小説には「信頼できない語り手(unreliable narrator)」と呼ばれる技法がある。語り手が意図的に嘘をついている場合もある。語り手自身が真実を知らない場合もある。語り手の認識が歪んでいて、読者には別の景色が見えてくる場合もある。いずれにせよ、「語り手の言葉をそのまま信じていいのか」という問いが、物語の底に静かに流れている。

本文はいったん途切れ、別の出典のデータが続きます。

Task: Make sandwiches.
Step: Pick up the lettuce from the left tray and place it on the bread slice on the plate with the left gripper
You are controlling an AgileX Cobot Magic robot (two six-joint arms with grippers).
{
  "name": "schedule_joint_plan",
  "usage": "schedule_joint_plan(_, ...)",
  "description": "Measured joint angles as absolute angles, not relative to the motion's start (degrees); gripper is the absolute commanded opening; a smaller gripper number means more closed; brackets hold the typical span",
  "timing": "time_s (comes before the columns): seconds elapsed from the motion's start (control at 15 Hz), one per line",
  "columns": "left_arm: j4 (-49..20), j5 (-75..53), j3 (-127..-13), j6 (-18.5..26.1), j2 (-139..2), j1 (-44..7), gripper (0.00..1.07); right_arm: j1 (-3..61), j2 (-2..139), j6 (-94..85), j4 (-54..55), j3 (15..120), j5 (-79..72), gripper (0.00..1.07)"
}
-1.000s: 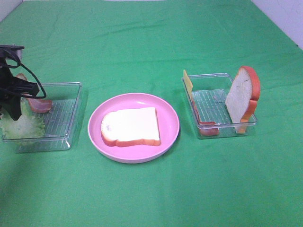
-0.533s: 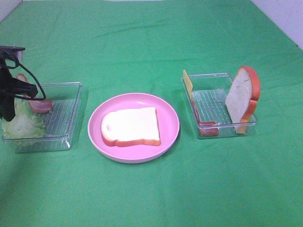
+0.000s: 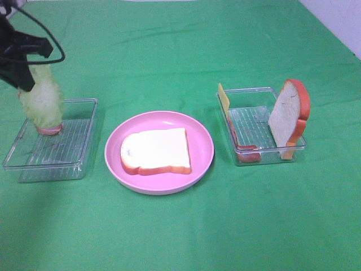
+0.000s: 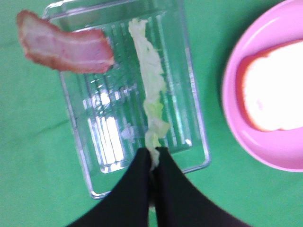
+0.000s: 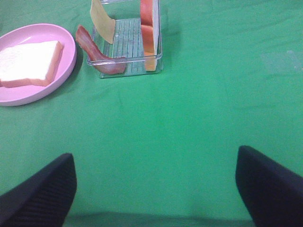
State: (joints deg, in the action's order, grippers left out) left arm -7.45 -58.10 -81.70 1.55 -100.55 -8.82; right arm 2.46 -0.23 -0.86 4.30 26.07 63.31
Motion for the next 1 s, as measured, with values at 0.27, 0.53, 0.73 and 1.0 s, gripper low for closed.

このジャンルの作品を人に勧めたいとき、ひとつだけ守りたいことがある。「この小説、語り手が信頼できないんだよね」と言った瞬間に、その作品の核心を半分壊してしまう。手品師が「次はこのカードを消します」と言ってから手品を見せるようなものだ。帯に「ラスト10ページで世界が一変する」と書いてある本を見るたびに、その帯を書いた人間のセンスを本気で疑う。語り手を信じて読み始めるから、その体験は成立する。だから、語り手が信頼できないとわかった状態で読み始めることは、その作品に対してあまりにも失礼だと思っている。

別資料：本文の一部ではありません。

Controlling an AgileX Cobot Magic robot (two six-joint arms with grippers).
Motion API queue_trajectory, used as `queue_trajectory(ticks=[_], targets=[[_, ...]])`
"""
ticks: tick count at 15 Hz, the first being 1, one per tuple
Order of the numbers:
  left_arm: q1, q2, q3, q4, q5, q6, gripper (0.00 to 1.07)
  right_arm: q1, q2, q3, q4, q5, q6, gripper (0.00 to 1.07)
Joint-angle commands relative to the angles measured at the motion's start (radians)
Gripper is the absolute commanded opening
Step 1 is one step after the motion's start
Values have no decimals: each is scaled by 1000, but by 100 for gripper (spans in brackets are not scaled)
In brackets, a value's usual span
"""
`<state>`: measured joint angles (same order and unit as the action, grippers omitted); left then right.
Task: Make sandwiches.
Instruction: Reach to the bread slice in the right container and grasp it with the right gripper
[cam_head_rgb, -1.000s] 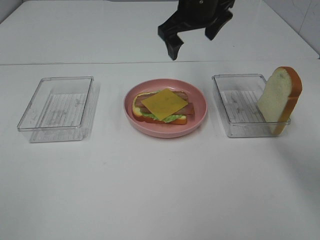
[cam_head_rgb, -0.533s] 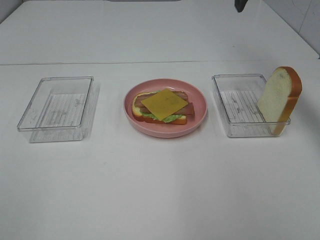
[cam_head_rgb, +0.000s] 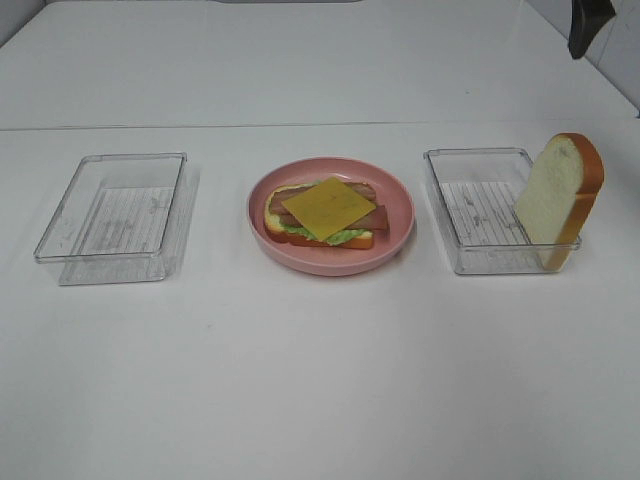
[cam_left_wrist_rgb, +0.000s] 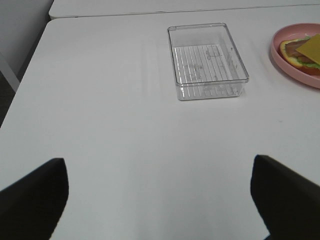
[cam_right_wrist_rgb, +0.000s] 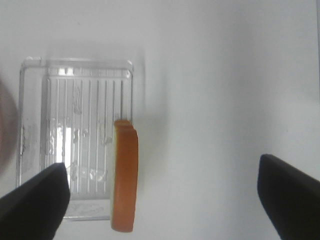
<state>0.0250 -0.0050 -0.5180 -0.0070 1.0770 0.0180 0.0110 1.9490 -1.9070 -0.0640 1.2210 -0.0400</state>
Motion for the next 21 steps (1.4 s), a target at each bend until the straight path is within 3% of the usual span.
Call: queue_trajectory(ticks=[1,3,5,10,21], targets=[[3,-17,0,-3,-4,-2,91,-15,-3,73,10,50,-5,99],[3,-17,0,-3,-4,-2,91,-16,-3,160,45,-5,-13,99],[3,-17,0,-3,-4,-2,91,-16,-3,180,64,-18,-17,99],[3,-17,0,-3,-4,-2,91,-16,23,183,143,-36,-57,99],[3,-17,0,-3,-4,-2,91,-16,174,183,143,-92,-57,99]])
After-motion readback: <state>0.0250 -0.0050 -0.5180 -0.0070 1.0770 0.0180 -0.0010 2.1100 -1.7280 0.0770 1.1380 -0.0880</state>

なのでこの記事では、ぼかす。何も特定できないように書く。知っている人が読んで「もしかしてあれかな」と思ってくれれば十分で、知らない人には何も伝わらなくていい。ネタバレさえしなければ。偶然これらの本を手に取る日が来ることを、切に願っている。
1冊目
日本の小説。1980年代の作品。ある場所に複数の人物が集まり、何かが起きる。ミステリの形式をとっている。読んでいる間、ずっと普通のミステリとして読める。最後まで普通のミステリとして読める。映像化もされている。
2冊目
海外の小説で、翻訳で読める。1920年代の作品。誰かが誰かのことを語っている。語り手は非常に誠実に、丁寧に、事の次第を説明してくれる。発表当時、この作品をめぐって激しい論争が起きた。アンフェアだという人と、これこそが文学だという人が真っ二つに割れた。その論争の内容を知ると、何かがわかってしまうので、これ以上は書かない。
3冊目
日本の短編小説で、100年以上前の作品。複数の人物がそれぞれ語る形式で進む。誰もが自分の見たことを誠実に語っている。嘘をついている人間はおそらくいない。それなのに、全部読み終えると、何かがおかしい。おかしいのだが、どこがおかしいのかをうまく言葉にできない。国語の教科書に載っていたことがある。
4冊目
日本の小説で、2000年代の作品。ライトノベルというジャンルに分類される。ある人物の視点から物語が語られる。その人物は非常に饒舌で、読んでいるとその語り口が心地よい。アニメ化もされており、広く知られている作品だ。語り手について深く考えながら読んだことがない人も多いかもしれない。
5冊目
日本の小説で、1930年代の作品。読み終えるのに人によってはかなりの時間と体力を要する。ある人物が目覚めるところから始まり、自分が何者かわからないまま物語が進む。日本三大奇書と呼ばれることがある。これ以上書くと何かが伝わってしまうので、ここで止める。
以上です。何も特定できなかったとしたら、申し訳ありませんが、ネタバレさえしなければよいのです。